▶ Data segment:
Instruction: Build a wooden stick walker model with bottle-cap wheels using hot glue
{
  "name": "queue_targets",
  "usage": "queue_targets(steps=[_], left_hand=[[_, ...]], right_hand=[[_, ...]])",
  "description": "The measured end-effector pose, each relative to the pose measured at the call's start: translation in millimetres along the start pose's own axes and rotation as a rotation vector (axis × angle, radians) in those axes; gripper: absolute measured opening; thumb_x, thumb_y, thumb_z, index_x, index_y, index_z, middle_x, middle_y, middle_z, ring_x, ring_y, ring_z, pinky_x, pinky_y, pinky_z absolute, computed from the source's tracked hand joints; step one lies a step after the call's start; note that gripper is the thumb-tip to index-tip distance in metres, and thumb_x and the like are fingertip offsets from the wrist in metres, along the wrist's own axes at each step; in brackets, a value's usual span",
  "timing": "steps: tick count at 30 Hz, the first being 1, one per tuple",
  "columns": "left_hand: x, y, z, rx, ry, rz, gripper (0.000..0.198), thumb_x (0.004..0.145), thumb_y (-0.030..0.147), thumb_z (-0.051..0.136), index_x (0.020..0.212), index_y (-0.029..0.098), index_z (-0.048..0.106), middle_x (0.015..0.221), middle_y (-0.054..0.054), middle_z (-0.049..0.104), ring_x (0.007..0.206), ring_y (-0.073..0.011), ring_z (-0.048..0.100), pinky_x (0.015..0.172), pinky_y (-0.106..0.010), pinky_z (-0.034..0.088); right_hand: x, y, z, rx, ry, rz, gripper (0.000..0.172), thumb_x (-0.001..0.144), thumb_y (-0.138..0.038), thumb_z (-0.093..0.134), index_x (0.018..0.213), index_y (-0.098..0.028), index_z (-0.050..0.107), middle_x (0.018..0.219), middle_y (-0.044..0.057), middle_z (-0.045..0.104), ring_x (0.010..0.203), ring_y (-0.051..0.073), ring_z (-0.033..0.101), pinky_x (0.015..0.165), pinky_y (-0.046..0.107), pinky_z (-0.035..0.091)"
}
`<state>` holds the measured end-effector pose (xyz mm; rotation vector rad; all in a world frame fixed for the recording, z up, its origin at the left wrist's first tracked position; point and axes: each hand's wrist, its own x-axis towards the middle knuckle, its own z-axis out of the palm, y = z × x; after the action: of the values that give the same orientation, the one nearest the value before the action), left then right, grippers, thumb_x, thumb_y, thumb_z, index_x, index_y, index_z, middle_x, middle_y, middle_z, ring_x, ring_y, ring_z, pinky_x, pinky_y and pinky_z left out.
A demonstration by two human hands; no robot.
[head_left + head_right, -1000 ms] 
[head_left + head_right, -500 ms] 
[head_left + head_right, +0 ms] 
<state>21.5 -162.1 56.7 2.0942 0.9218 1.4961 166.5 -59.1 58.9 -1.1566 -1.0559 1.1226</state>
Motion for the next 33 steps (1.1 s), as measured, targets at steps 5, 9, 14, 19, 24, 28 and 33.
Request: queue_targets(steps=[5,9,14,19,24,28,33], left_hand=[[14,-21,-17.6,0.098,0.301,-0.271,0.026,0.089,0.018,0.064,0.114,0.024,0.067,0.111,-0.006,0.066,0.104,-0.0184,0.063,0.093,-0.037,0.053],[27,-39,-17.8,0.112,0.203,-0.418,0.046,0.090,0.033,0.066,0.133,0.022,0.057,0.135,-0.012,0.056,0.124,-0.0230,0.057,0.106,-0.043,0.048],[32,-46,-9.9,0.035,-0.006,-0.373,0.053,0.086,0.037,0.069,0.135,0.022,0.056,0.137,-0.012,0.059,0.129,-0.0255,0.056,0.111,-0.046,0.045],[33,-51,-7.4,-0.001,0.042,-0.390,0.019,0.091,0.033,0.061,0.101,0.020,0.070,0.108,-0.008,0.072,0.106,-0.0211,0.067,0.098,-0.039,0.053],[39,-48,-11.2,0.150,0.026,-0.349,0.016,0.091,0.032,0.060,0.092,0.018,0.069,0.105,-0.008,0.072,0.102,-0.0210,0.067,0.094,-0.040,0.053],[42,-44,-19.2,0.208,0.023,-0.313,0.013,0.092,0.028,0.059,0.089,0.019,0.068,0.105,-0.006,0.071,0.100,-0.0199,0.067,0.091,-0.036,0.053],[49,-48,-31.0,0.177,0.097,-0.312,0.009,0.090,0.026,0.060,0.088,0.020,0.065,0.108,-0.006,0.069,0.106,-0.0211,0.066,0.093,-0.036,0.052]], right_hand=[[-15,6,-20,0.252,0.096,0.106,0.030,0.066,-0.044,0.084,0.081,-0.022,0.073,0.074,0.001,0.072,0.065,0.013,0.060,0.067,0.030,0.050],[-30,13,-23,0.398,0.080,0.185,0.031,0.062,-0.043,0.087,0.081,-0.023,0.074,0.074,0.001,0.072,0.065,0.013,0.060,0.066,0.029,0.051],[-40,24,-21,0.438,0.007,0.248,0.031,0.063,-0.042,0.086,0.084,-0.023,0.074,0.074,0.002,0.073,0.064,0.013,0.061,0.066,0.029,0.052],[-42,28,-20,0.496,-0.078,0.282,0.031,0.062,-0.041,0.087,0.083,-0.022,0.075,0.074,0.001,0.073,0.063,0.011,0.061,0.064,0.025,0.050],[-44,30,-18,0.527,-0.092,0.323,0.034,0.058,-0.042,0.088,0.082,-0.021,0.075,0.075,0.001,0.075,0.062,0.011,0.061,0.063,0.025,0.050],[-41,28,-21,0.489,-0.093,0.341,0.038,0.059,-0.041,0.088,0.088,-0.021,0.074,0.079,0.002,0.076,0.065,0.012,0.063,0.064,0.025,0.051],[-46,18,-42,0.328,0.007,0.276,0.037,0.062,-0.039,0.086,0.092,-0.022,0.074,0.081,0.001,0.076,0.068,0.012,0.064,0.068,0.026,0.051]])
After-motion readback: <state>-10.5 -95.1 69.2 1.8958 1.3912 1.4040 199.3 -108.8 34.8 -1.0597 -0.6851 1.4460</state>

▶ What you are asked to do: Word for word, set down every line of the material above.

▶ Task result:
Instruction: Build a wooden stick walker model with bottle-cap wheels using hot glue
{
  "name": "queue_targets",
  "usage": "queue_targets(steps=[_], left_hand=[[_, ...]], right_hand=[[_, ...]])",
  "description": "The measured end-effector pose, each relative to the pose measured at the call's start: translation in millimetres along the start pose's own axes and rotation as a rotation vector (axis × angle, radians) in those axes; gripper: absolute measured opening; thumb_x, thumb_y, thumb_z, index_x, index_y, index_z, middle_x, middle_y, middle_z, ring_x, ring_y, ring_z, pinky_x, pinky_y, pinky_z absolute, computed from the source's tracked hand joints; step one lies a step after the call's start; note that gripper is the thumb-tip to index-tip distance in metres, and thumb_x and the like are fingertip offsets from the wrist in metres, along the wrist's own axes at each step; in brackets, a value's usual span",
  "timing": "steps: tick count at 30 Hz, the first being 1, one per tuple",
  "columns": "left_hand: x, y, z, rx, ry, rz, gripper (0.000..0.198), thumb_x (0.004..0.145), thumb_y (-0.030..0.147), thumb_z (-0.051..0.136), index_x (0.020..0.212), index_y (-0.029..0.098), index_z (-0.048..0.106), middle_x (0.015..0.221), middle_y (-0.054..0.054), middle_z (-0.049..0.104), ring_x (0.007..0.206), ring_y (-0.073..0.011), ring_z (-0.048..0.100), pinky_x (0.015..0.172), pinky_y (-0.106..0.010), pinky_z (-0.034..0.088); right_hand: x, y, z, rx, ry, rz, gripper (0.000..0.172), thumb_x (-0.001..0.144), thumb_y (-0.138..0.038), thumb_z (-0.093..0.134), index_x (0.018..0.213), index_y (-0.098..0.028), index_z (-0.050..0.107), middle_x (0.018..0.219), middle_y (-0.044..0.057), middle_z (-0.045..0.104), ring_x (0.010..0.203), ring_y (-0.051..0.073), ring_z (-0.033..0.101), pinky_x (0.015..0.165), pinky_y (-0.046..0.107), pinky_z (-0.035..0.091)"
}
`<state>` holds the measured end-effector pose (xyz mm; rotation vector rad; all in a world frame fixed for the recording, z up, its origin at the left wrist's first tracked position; point and axes: each hand's wrist, its own x-axis towards the middle knuckle, its own z-axis out of the palm, y = z × x; after the action: of the values that give the same orientation, the one nearest the value before the action), left then right, grippers, thumb_x, thumb_y, thumb_z, index_x, index_y, index_z, middle_x, middle_y, middle_z, ring_x, ring_y, ring_z, pinky_x, pinky_y and pinky_z left out.
A demonstration by two human hands; no robot.
[head_left + head_right, -1000 ms] 
[head_left + head_right, -500 ms] 
[head_left + head_right, +0 ms] 
<state>21.5 -162.1 56.7 2.0942 0.9218 1.4961 166.5 -59.1 58.9 -1.1566 -1.0559 1.1226</state>
Motion for the next 33 steps (1.1 s), as measured, targets at steps 5, 9, 14, 19, 24, 28 and 33.
Request: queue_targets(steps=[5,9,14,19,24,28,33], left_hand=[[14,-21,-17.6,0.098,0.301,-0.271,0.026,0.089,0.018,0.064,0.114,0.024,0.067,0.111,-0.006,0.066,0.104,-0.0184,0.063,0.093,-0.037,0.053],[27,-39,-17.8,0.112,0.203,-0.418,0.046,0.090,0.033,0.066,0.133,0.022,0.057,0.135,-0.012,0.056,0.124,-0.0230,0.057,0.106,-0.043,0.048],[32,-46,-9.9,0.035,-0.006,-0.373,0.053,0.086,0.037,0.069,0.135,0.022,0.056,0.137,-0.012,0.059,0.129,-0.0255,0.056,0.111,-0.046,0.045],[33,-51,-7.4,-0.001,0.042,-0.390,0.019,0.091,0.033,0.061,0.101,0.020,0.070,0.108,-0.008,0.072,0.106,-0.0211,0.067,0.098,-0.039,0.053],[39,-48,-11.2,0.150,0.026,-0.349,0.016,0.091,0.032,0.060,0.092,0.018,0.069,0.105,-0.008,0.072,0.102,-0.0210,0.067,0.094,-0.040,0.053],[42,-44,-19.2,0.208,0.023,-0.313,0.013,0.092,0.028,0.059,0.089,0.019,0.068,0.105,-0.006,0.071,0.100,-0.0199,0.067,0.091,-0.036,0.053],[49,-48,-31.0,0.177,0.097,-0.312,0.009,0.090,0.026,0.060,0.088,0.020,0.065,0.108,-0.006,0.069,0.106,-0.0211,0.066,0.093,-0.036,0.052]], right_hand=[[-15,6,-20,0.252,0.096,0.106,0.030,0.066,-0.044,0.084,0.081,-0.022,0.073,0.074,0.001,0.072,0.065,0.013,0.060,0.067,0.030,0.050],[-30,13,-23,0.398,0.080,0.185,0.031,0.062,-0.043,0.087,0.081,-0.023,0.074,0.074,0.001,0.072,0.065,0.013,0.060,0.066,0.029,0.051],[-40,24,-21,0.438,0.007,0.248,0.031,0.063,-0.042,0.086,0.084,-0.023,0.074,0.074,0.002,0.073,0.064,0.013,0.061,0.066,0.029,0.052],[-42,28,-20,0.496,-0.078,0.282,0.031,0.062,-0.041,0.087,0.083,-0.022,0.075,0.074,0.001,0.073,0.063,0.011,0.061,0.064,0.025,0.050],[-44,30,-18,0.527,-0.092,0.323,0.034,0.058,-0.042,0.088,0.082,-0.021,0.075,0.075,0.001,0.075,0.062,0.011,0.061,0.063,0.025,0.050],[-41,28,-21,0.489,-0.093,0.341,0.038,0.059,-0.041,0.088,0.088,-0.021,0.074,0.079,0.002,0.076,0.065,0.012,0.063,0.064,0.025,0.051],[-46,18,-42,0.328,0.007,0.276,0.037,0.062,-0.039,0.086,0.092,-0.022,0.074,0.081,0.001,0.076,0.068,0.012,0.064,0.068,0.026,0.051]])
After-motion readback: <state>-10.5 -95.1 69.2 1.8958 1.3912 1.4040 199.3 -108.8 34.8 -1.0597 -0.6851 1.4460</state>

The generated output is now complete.